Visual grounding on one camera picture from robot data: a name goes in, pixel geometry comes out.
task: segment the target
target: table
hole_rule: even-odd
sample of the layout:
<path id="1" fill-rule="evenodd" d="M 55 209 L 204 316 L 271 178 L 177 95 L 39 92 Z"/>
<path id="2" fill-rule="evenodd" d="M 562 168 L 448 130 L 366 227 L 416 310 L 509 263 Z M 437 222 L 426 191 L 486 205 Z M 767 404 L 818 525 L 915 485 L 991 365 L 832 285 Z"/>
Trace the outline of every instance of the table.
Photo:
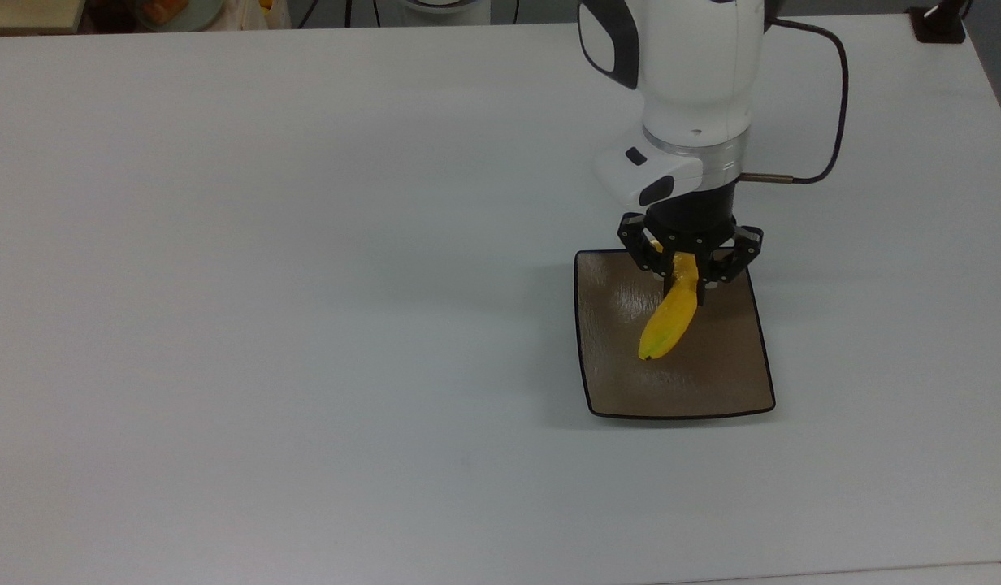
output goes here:
<path id="1" fill-rule="evenodd" d="M 779 406 L 682 424 L 585 405 L 641 101 L 575 26 L 0 38 L 0 585 L 1001 561 L 1001 111 L 970 44 L 807 20 L 841 162 L 737 203 Z M 806 174 L 835 52 L 768 34 L 749 169 Z"/>
<path id="2" fill-rule="evenodd" d="M 0 0 L 0 34 L 71 34 L 85 0 Z"/>

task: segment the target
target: yellow banana
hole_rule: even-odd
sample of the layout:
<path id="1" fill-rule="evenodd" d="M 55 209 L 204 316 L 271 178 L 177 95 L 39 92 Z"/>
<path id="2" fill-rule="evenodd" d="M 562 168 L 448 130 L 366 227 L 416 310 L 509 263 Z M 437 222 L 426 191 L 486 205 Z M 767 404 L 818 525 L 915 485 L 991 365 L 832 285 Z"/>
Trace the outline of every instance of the yellow banana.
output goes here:
<path id="1" fill-rule="evenodd" d="M 698 282 L 695 254 L 675 252 L 675 284 L 645 324 L 638 344 L 639 359 L 656 360 L 675 349 L 689 324 L 693 323 L 698 307 Z"/>

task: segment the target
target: brown plate
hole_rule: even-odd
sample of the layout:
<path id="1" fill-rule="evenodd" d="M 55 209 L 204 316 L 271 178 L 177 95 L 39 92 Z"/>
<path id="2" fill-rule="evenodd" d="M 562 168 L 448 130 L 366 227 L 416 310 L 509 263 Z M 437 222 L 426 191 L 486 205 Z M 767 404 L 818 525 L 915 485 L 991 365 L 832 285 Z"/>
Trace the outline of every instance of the brown plate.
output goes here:
<path id="1" fill-rule="evenodd" d="M 576 340 L 587 405 L 616 419 L 718 419 L 775 408 L 749 271 L 706 291 L 685 337 L 659 360 L 638 341 L 663 282 L 624 249 L 576 254 Z"/>

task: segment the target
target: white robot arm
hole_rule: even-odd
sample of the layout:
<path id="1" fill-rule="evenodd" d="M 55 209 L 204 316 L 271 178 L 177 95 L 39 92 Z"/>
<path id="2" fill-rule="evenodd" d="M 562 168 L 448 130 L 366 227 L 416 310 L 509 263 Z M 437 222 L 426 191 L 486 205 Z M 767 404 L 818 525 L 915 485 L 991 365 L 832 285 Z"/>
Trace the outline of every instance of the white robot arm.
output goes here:
<path id="1" fill-rule="evenodd" d="M 732 199 L 765 12 L 765 0 L 581 0 L 579 7 L 591 64 L 645 95 L 641 128 L 594 159 L 602 184 L 632 211 L 620 239 L 639 267 L 668 285 L 673 252 L 697 255 L 699 304 L 708 284 L 731 280 L 761 250 L 763 232 L 736 225 Z M 730 239 L 734 252 L 714 259 Z"/>

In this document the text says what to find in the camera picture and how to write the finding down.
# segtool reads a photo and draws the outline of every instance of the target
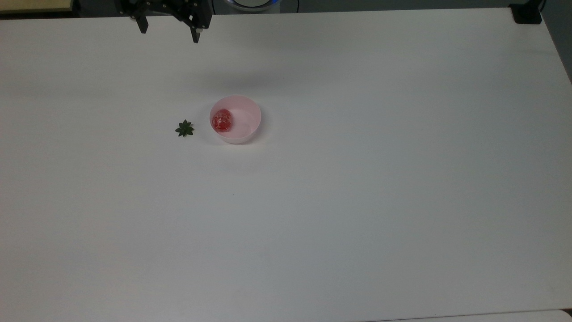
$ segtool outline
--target pink bowl
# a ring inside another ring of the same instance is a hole
[[[232,114],[232,127],[228,132],[219,132],[211,122],[215,113],[221,109],[227,109]],[[210,109],[210,126],[223,141],[232,144],[244,143],[253,138],[261,120],[260,107],[242,95],[227,96]]]

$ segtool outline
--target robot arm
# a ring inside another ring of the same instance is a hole
[[[172,15],[190,27],[195,43],[201,31],[209,27],[213,15],[209,0],[115,0],[115,5],[120,14],[137,22],[141,33],[146,33],[149,27],[148,12]]]

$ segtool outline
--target black device
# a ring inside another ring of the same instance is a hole
[[[149,27],[147,15],[169,14],[190,27],[193,42],[197,43],[201,31],[210,25],[213,12],[209,0],[115,0],[119,14],[127,15],[137,22],[141,33]]]
[[[524,5],[509,5],[509,8],[513,11],[514,22],[527,25],[539,25],[542,22],[542,17],[538,6],[542,1],[546,0],[529,0]]]

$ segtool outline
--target red fruit
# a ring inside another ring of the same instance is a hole
[[[215,113],[211,122],[217,131],[226,132],[232,126],[232,114],[227,109],[221,109]]]

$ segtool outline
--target wooden surface
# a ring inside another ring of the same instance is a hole
[[[0,0],[0,13],[70,11],[73,0]]]
[[[572,87],[544,24],[215,16],[193,44],[172,17],[93,18],[0,39],[1,321],[572,307]],[[209,126],[232,94],[263,112],[242,146]]]

_____

### Problem to solve:
Without carrying over any picture, retype the records above word for word.

### Answer to this problem:
Visual grounding on one camera picture from robot data: a name goes in, pixel geometry comes out.
task: segment the target
target: table
hole_rule: even-odd
sample of the layout:
<path id="1" fill-rule="evenodd" d="M 55 209 L 204 316 L 271 178 L 177 95 L 39 92 Z"/>
<path id="2" fill-rule="evenodd" d="M 562 168 L 448 130 L 366 227 L 416 310 L 509 263 Z M 437 222 L 426 191 L 486 205 Z M 767 404 L 818 525 L 915 485 L 991 365 L 832 285 Z"/>
Trace the outline of every instance of the table.
Photo:
output goes here:
<path id="1" fill-rule="evenodd" d="M 779 406 L 682 424 L 585 405 L 641 101 L 575 26 L 0 38 L 0 585 L 1001 561 L 1001 111 L 970 44 L 807 20 L 841 162 L 737 203 Z M 806 174 L 835 52 L 768 34 L 749 169 Z"/>
<path id="2" fill-rule="evenodd" d="M 0 0 L 0 34 L 71 34 L 85 0 Z"/>

task: segment the target
target: yellow banana
hole_rule: even-odd
sample of the layout:
<path id="1" fill-rule="evenodd" d="M 55 209 L 204 316 L 271 178 L 177 95 L 39 92 Z"/>
<path id="2" fill-rule="evenodd" d="M 562 168 L 448 130 L 366 227 L 416 310 L 509 263 Z M 437 222 L 426 191 L 486 205 Z M 767 404 L 818 525 L 915 485 L 991 365 L 832 285 Z"/>
Trace the outline of every instance of the yellow banana.
output goes here:
<path id="1" fill-rule="evenodd" d="M 698 282 L 695 254 L 675 252 L 675 284 L 645 324 L 638 344 L 639 359 L 656 360 L 675 349 L 689 324 L 693 323 L 698 307 Z"/>

task: segment the target
target: brown plate
hole_rule: even-odd
sample of the layout:
<path id="1" fill-rule="evenodd" d="M 55 209 L 204 316 L 271 178 L 177 95 L 39 92 Z"/>
<path id="2" fill-rule="evenodd" d="M 562 168 L 448 130 L 366 227 L 416 310 L 509 263 Z M 437 222 L 426 191 L 486 205 Z M 767 404 L 818 525 L 915 485 L 991 365 L 832 285 Z"/>
Trace the outline of every instance of the brown plate.
output goes here:
<path id="1" fill-rule="evenodd" d="M 576 340 L 587 405 L 616 419 L 718 419 L 775 408 L 749 271 L 706 291 L 685 337 L 659 360 L 638 341 L 663 282 L 624 249 L 576 254 Z"/>

task: segment the target
target: white robot arm
hole_rule: even-odd
sample of the layout:
<path id="1" fill-rule="evenodd" d="M 55 209 L 204 316 L 271 178 L 177 95 L 39 92 Z"/>
<path id="2" fill-rule="evenodd" d="M 562 168 L 448 130 L 366 227 L 416 310 L 509 263 Z M 437 222 L 426 191 L 486 205 Z M 767 404 L 818 525 L 915 485 L 991 365 L 832 285 Z"/>
Trace the outline of every instance of the white robot arm.
output goes here:
<path id="1" fill-rule="evenodd" d="M 732 199 L 765 12 L 765 0 L 581 0 L 579 7 L 591 64 L 645 95 L 641 128 L 594 159 L 602 184 L 632 211 L 620 239 L 639 267 L 668 285 L 673 252 L 697 255 L 699 304 L 708 284 L 731 280 L 761 250 L 763 232 L 736 225 Z M 730 239 L 734 252 L 714 259 Z"/>

In this document the text says what to find in the camera picture and how to write the finding down.
# segtool reads a photo and draws the outline of every instance of the target
$ segtool outline
--target pink bowl
# a ring inside another ring of the same instance is a hole
[[[232,114],[232,127],[228,132],[219,132],[211,122],[215,113],[221,109],[227,109]],[[210,109],[210,126],[223,141],[232,144],[244,143],[253,138],[261,120],[260,107],[242,95],[227,96]]]

$ segtool outline
--target robot arm
# a ring inside another ring of the same instance is a hole
[[[172,15],[190,27],[195,43],[201,31],[209,27],[213,15],[209,0],[115,0],[115,5],[120,14],[137,22],[141,33],[146,33],[149,27],[148,12]]]

$ segtool outline
--target black device
# a ring inside another ring of the same instance is a hole
[[[149,27],[147,15],[169,14],[190,27],[193,42],[197,43],[201,31],[210,25],[213,12],[209,0],[115,0],[119,14],[127,15],[137,22],[141,33]]]
[[[524,5],[509,5],[509,8],[513,11],[514,22],[527,25],[539,25],[542,22],[542,17],[538,6],[542,1],[546,0],[529,0]]]

$ segtool outline
--target red fruit
# a ring inside another ring of the same instance is a hole
[[[215,113],[211,122],[217,131],[226,132],[232,126],[232,114],[227,109],[221,109]]]

$ segtool outline
--target wooden surface
# a ring inside another ring of the same instance is a hole
[[[0,0],[0,13],[70,11],[73,0]]]
[[[572,87],[544,24],[215,16],[193,44],[172,17],[93,18],[0,39],[1,321],[572,307]],[[209,126],[232,94],[263,112],[242,146]]]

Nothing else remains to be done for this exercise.